Nothing but the lines from the one with "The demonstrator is" down to the one with "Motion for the" should be returned, exactly and with both ends included, from the material below.

--------------------------------

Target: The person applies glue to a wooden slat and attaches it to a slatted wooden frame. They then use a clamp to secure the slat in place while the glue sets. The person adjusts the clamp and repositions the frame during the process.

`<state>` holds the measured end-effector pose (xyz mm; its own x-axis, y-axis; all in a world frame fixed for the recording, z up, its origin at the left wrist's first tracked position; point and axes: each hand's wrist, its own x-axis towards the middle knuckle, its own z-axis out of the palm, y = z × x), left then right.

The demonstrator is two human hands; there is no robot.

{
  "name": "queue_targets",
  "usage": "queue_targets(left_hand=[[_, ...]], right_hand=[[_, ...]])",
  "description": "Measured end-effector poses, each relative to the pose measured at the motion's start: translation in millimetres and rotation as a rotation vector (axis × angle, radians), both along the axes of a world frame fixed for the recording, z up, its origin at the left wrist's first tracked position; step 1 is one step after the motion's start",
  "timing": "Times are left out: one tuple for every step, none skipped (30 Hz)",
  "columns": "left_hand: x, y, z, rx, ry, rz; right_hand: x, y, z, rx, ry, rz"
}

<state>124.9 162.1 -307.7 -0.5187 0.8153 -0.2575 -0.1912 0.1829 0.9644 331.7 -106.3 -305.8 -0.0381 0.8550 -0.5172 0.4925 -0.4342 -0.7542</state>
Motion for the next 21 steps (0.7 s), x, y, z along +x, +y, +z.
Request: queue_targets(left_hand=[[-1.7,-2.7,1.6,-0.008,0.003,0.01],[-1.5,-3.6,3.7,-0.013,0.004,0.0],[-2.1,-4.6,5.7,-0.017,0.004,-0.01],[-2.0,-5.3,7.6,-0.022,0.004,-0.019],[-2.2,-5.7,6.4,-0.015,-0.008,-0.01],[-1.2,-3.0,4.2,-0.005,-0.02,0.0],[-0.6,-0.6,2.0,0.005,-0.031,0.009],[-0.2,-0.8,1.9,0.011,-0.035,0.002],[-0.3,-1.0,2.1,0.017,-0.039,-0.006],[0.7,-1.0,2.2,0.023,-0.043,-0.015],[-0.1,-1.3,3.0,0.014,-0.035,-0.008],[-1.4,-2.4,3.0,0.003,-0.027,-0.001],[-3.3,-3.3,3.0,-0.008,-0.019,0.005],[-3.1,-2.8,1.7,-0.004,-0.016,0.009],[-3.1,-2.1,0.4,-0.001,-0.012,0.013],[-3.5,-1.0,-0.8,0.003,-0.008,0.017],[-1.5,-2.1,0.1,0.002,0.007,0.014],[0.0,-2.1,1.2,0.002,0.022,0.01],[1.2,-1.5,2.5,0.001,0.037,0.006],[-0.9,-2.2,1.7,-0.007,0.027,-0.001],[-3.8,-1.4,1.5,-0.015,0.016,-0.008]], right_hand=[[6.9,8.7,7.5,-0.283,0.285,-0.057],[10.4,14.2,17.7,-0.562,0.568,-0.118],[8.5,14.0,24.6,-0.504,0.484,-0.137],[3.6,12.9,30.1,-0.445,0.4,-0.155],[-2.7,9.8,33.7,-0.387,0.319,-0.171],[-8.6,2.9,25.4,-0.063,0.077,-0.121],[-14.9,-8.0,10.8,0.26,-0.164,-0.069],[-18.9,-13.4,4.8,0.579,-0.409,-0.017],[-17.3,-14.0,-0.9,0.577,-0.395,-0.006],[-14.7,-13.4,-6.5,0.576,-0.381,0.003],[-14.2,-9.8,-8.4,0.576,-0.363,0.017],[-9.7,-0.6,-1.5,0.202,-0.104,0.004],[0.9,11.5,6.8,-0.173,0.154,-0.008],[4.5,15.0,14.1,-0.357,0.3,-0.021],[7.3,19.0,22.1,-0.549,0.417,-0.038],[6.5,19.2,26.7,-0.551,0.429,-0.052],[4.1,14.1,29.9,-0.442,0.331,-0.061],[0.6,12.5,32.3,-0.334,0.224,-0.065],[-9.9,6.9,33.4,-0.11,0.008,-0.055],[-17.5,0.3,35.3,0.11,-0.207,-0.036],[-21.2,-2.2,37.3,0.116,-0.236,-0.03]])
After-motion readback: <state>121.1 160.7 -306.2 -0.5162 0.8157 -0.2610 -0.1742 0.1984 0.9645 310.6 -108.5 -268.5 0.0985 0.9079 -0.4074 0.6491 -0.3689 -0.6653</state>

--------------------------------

_Task output_
The demonstrator is two human hands; there is no robot.

{
  "name": "queue_targets",
  "usage": "queue_targets(left_hand=[[_, ...]], right_hand=[[_, ...]])",
  "description": "Measured end-effector poses, each relative to the pose measured at the motion's start: translation in millimetres and rotation as a rotation vector (axis × angle, radians), both along the axes of a world frame fixed for the recording, z up, its origin at the left wrist's first tracked position; step 1 is one step after the motion's start",
  "timing": "Times are left out: one tuple for every step, none skipped (30 Hz)",
  "columns": "left_hand: x, y, z, rx, ry, rz; right_hand: x, y, z, rx, ry, rz"
}

<state>124.9 162.1 -307.7 -0.5187 0.8153 -0.2575 -0.1912 0.1829 0.9644 331.7 -106.3 -305.8 -0.0381 0.8550 -0.5172 0.4925 -0.4342 -0.7542</state>
Motion for the next 21 steps (0.7 s), x, y, z along +x, +y, +z.

The output above is the complete answer.